- [Problem description]:
In the material beneath, how many lines contain the word "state"? Give the count alone.
--------------------------------------------------
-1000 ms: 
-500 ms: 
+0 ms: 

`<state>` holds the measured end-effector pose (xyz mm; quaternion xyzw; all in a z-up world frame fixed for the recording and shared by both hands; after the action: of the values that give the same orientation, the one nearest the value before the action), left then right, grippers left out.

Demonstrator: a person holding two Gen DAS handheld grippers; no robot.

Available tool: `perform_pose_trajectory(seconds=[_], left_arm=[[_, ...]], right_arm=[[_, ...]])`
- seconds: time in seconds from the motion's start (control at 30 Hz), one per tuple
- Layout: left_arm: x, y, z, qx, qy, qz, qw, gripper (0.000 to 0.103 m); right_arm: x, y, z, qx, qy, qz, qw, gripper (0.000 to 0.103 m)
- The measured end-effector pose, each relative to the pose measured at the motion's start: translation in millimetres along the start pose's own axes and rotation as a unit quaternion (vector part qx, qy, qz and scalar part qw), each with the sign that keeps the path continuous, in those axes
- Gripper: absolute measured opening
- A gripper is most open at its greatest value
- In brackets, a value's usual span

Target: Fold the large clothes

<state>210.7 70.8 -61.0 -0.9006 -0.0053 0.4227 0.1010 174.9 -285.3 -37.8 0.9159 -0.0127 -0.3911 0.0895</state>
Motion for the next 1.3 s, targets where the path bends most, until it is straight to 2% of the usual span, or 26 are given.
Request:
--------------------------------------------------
- [Your solution]:
2